The Architecture of Shared Truth
An immutable data stream becomes a forensic instrument in your architecture. You can rewind outages to the exact millisecond they began, reconstruct the chain of causality, and prove what really happened. You can surface faint, slow-moving trends that would never survive the compression of nightly batch jobs. Perhaps most pronounced, you can retrofit entirely new applications onto data that was generated years before those applications were even imagined. This is the real promise of an append-only shared truth: by representing your business as data streams, you establish a foundation that allows batch, request-response, and streaming systems to align with the same shared reality.
Isn’t data streaming similar to other integration platforms?
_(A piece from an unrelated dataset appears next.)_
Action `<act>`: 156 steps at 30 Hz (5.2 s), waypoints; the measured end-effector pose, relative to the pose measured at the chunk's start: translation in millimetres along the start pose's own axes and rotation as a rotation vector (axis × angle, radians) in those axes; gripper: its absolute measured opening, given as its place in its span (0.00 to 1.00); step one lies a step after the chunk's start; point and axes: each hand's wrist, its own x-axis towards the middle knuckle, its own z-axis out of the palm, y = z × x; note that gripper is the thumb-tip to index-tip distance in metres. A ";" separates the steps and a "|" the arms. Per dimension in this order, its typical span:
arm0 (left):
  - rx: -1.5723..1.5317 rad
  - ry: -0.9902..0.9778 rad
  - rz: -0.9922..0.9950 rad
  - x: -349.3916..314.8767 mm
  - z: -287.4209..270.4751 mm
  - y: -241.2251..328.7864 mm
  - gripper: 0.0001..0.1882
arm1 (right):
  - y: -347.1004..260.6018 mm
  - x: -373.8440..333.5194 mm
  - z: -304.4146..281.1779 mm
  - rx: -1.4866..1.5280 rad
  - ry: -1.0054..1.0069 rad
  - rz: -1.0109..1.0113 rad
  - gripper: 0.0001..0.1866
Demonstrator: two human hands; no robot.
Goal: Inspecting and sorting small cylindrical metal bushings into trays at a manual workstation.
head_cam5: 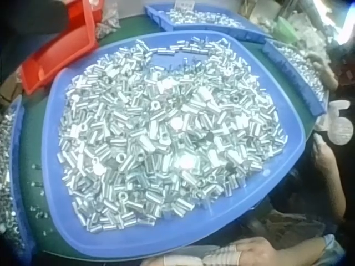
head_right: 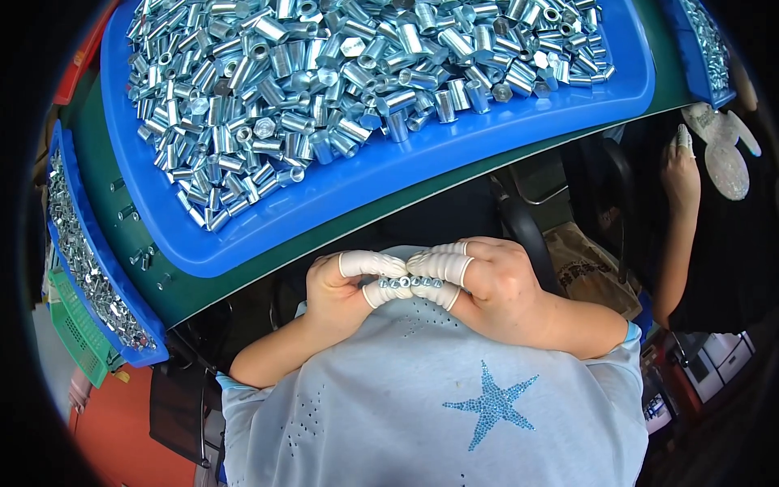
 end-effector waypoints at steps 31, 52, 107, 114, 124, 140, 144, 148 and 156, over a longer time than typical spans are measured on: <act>0.110 -0.016 0.048 2.9 4.7 0.0 0.09 | -2.1 -10.8 -7.6 0.104 -0.004 0.131 0.12; 0.172 -0.027 0.102 1.9 4.4 -0.7 0.10 | -2.5 -14.3 -5.3 0.173 -0.016 0.204 0.13; 0.050 0.014 0.100 -30.4 -3.8 -9.9 0.16 | -23.6 -17.5 16.1 0.786 -0.177 0.763 0.12; 0.185 0.058 0.242 -29.7 -8.0 9.6 0.16 | -26.4 -15.8 18.0 0.850 -0.213 0.703 0.15; 0.793 -0.063 0.520 -31.9 -16.9 94.7 0.16 | -37.9 4.4 7.4 1.473 -0.345 0.687 0.21; 0.908 0.795 0.331 -56.2 -148.7 178.6 0.09 | -44.5 270.8 -210.0 1.112 0.809 0.175 0.34; 1.200 0.773 0.160 -50.2 -170.1 183.0 0.08 | -27.5 269.1 -173.3 0.409 0.461 0.195 0.30; 1.313 0.758 0.132 -42.0 -184.0 179.9 0.08 | -41.0 248.4 -137.1 -0.079 0.096 0.081 0.16; 1.600 0.514 0.061 -33.8 -181.8 186.9 0.10 | -20.4 264.9 -121.8 -0.687 0.010 0.066 0.06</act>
You might be tempted to compare data streaming to traditional Message Queues, ESB/iPaaS, or batch ETL platforms. However, those platforms are primarily designed to move data ephemerally from Point A to Point B.
In data streaming, storage is embraced as central to the architecture. This persistent storage becomes the memory that holds the shared truth. Fundamentally, a data streaming platform is a storage platform which truly addresses the challenge of quadratic growth in bidirectional point-to-point integrations, represented by the formula:
$$ 2N(N-1) $$You might also be tempted to build this shared truth in a centralised database. While a database might seem like an option, it’s fundamentally misaligned for a data stream log and you will inevetibably end up re-building the streaming protocol (offsets, partitions, etc). Databases prioritize read performance, while data streams excel at handling massive write throughput - often measured in MBps or GBps. If you squint hard enough, you’ll recognise that data streaming shares deep roots with write-ahead logging (WAL), a technique that databases themselves rely on for durability and consistency. See Turning the database inside-out with Apache Samza
Finally, when you encounter the word “truth,” you might also turn to the common debate of “Sources of Truth (SoT)” vs “Systems of Record (SoR).” However, I deliberately use the term Shared Truth. While a shared truth can indeed fall within the SoT category, the emphasis highlights that data streams are intrinsically designed to be shared - not locked within a siloed system.

Realising the Shared Truth
Constructing systems around a shared truth requires a different mindset - a focus on “thinking in events”, ensuring data quality at the source, and providing scalable infrastructure. Technologies such as Apache Kafka and Apache Flink have emerged as foundational tools for this journey. Get this right, and the payoff is immense. It moves enterprises beyond real-time processing to a unified view of the entire business.
So, the next time you fall back to “I don’t have a real-time use-case”, I encourage you to look beyond speed. Yes, data streaming is fast. But, its deeper value lies in its ability to remember exactly what happened. This shared truth becomes the foundation for a decoupled architecture.
Ask yourself: “What if I could see the complete, exact truth of how my systems arrived at their current state?”
When you can answer that, you’re not just building for speed - you’re building trust.